I would like to compute the hessian of a loss function of a neural network in Tensorflow with respect to all the parameters (or trainable variables). By modifying the example code from the Tensorflow documentation (https://www.tensorflow.org/api_docs/python/tf/GradientTape) I managed to compute the hessian w.r.t the weight matrix for the first layer (if I'm not mistaken):
with tf.GradientTape(persistent=True) as tape:
loss = tf.reduce_mean(model(x,training=True)**2)
g = tape.gradient(loss,model.trainable_variables[0])
h=tape.jacobian(g,model.trainable_variables[0])
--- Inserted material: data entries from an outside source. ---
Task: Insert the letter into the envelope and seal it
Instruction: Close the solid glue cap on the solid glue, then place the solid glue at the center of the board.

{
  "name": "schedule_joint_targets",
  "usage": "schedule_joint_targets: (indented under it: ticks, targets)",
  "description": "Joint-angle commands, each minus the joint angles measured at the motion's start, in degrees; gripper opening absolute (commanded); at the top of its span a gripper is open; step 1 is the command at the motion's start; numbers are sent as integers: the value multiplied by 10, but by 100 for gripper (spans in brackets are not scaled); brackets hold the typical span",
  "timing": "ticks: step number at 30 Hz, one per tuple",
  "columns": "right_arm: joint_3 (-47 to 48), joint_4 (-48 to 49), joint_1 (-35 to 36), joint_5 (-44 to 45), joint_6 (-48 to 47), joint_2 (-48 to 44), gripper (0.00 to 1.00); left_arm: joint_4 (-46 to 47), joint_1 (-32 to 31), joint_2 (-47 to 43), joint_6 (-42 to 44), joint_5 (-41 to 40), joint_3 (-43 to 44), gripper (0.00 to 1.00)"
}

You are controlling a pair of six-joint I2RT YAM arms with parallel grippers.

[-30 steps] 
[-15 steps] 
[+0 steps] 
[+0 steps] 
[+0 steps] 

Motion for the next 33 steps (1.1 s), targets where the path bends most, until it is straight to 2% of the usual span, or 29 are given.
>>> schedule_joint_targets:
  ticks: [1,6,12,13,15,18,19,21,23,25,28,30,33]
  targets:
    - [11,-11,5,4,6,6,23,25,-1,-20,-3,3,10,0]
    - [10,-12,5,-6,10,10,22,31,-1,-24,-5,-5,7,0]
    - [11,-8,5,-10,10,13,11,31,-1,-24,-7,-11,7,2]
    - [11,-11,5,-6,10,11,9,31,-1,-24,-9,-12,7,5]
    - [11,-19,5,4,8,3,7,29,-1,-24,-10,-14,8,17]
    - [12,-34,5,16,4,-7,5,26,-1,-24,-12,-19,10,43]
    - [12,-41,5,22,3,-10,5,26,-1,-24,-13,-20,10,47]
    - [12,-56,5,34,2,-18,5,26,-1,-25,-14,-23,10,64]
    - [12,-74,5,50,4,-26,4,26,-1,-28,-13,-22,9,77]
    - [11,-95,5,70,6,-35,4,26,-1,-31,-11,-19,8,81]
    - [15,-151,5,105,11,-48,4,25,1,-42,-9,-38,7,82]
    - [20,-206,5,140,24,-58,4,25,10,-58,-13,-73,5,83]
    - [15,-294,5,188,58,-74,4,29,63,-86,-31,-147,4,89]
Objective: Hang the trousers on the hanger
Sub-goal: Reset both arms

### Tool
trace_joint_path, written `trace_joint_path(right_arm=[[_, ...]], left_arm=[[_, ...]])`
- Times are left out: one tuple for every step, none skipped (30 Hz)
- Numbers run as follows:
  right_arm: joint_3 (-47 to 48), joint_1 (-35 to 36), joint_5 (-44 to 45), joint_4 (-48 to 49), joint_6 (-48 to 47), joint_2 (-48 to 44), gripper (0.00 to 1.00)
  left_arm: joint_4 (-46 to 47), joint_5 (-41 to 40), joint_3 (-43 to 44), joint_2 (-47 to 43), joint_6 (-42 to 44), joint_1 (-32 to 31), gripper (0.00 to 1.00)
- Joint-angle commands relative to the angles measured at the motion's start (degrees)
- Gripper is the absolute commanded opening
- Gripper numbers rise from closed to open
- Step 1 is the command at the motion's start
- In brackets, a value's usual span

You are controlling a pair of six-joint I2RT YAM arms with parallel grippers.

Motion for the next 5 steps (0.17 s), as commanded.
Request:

If I try to compute it w.r.t model.trainable_variables instead the tape.jacobian complains that 'list object has no attribute shape'. I instead tried to flatten the model.trainable_variables and compute it w.r.t the flattened vector:
with tf.GradientTape(persistent=True) as tape:
loss = tf.reduce_mean(model(x,training=True)**2)
source = tf.concat([tf.reshape(x,[-1]) for x in model.trainable_variables],axis=0)
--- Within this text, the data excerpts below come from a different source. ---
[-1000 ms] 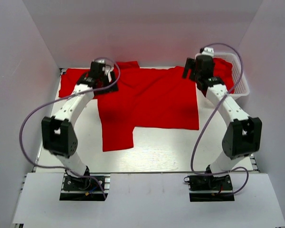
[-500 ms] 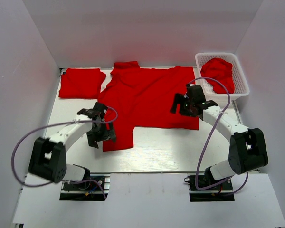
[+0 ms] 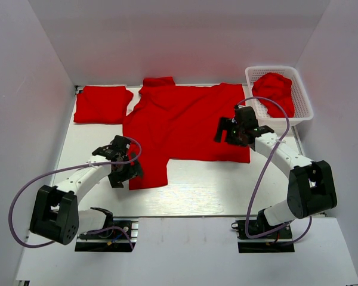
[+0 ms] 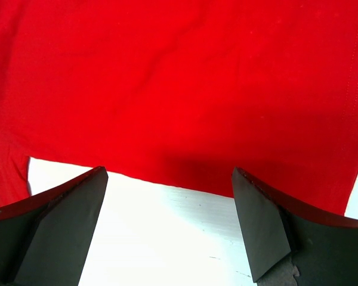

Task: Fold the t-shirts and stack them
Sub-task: Grap the side of the flattened tshirt closest away from the robot with both arms, then fold the flattened tshirt in 1/3 of the way

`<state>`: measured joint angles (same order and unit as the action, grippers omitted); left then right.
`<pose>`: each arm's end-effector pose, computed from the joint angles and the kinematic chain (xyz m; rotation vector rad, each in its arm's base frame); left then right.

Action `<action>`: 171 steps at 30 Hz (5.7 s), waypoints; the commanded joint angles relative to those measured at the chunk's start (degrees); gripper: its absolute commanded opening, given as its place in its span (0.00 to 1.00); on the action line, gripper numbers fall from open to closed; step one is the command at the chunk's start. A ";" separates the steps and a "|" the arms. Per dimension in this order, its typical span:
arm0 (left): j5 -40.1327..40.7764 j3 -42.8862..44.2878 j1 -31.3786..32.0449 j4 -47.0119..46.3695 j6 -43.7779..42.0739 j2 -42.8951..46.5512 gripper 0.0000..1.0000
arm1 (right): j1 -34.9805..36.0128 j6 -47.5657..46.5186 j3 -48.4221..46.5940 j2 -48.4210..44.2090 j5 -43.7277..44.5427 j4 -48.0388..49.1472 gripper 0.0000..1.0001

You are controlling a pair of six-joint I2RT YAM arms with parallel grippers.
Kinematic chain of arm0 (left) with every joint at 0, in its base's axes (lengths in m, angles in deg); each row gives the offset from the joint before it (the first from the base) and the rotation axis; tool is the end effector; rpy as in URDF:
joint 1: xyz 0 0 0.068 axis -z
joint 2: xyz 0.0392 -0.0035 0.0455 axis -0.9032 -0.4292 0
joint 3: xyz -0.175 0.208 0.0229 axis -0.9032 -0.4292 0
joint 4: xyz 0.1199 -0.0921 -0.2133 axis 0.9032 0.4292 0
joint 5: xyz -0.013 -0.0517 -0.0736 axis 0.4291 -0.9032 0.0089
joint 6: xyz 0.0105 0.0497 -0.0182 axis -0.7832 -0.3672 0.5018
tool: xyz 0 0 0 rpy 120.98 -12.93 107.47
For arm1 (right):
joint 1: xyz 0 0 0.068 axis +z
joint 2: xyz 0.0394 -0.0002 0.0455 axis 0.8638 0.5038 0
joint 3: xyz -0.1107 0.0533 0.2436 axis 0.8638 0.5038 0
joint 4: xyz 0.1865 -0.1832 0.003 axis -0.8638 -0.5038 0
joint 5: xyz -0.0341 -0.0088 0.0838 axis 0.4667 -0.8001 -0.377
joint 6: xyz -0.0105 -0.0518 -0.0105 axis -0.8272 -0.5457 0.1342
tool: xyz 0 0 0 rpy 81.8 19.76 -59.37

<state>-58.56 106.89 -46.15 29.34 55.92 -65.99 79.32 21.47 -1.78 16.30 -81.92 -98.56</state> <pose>0.1882 -0.0619 0.1828 -0.5629 2.8901 -0.1230 0.2946 0.1050 0.2378 0.0878 2.3900 0.3697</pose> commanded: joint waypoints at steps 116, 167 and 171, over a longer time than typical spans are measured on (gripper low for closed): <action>-6.78 33.64 1.51 -2.24 -10.19 -10.16 0.00 | -8.76 13.04 1.70 -4.08 21.25 -27.63 0.00; 14.67 48.85 0.37 -25.88 -14.94 -32.74 0.00 | -12.72 5.30 -16.15 16.40 23.11 -11.11 0.02; 16.78 51.03 0.37 -27.03 -14.32 -36.08 0.00 | -12.72 3.99 -15.80 15.35 22.67 -9.44 0.26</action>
<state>-44.90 155.59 -45.38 5.67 41.08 -100.74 66.97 27.09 -15.79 32.52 -59.04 -111.46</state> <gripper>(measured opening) 0.023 0.228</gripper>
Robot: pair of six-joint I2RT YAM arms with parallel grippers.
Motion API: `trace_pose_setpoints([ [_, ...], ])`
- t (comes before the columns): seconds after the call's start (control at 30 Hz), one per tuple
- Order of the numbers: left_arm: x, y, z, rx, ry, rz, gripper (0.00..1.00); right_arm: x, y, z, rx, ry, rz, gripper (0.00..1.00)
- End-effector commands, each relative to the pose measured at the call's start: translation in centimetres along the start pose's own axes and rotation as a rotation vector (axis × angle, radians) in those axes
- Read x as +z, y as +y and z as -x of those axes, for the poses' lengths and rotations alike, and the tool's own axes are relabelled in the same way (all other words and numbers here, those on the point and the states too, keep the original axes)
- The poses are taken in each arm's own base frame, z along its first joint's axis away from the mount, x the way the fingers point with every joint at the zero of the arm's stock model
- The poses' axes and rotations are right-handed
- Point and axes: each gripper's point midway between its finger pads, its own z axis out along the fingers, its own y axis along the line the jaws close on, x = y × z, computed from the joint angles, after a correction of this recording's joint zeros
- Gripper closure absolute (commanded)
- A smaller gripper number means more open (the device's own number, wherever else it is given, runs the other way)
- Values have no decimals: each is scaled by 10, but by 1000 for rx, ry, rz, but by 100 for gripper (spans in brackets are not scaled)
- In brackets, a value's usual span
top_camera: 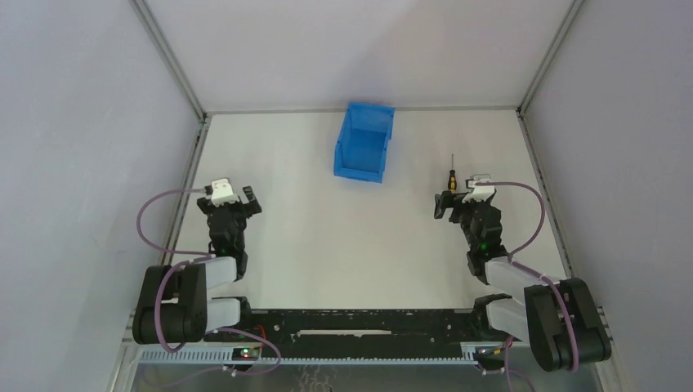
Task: Put the screwdriver in the bin
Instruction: Pick up the screwdriver from the center of the board.
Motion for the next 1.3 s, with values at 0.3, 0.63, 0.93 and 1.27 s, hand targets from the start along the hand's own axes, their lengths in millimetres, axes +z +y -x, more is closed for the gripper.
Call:
trace_pose_setpoints([
  [0.3, 7, 2, 23, 4, -69, 14, 0, 5, 0, 17, -23, -47, -26, 0],
  [0.63, 7, 2, 24, 4, -69, 14, 0, 9, 5, 16, -43, -21, 2, 0],
  [0.93, 7, 2, 24, 4, -69, 14, 0, 1, 4, 66, -18, -9, -39, 0],
  [1.27, 7, 2, 24, 4, -70, 14, 0, -34, 14, 177, -4, -111, -27, 0],
])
g = tape.gradient(loss,source)
h=tape.jacobian(g,source)
The problem now is that g is empty (NoneType) for some reason. I noticed that source is tf.Tensor-type but model.trainable_variables[0] was of type tf.ResourceVariable so I tried changing this by declaring source as
source = resource_variable_ops.ResourceVariable(tf.concat([tf.reshape(x,[-1]) for x in model.trainable_variables],axis=0))
This didn't change anything though, so I'm guessing that this is not the issue. I also thought that the problem might be that the source-variable is not watched, but it seems that it is set to trainable and even if i do tape.watch(source), g is still empty.
Does anybody know how I can solve this?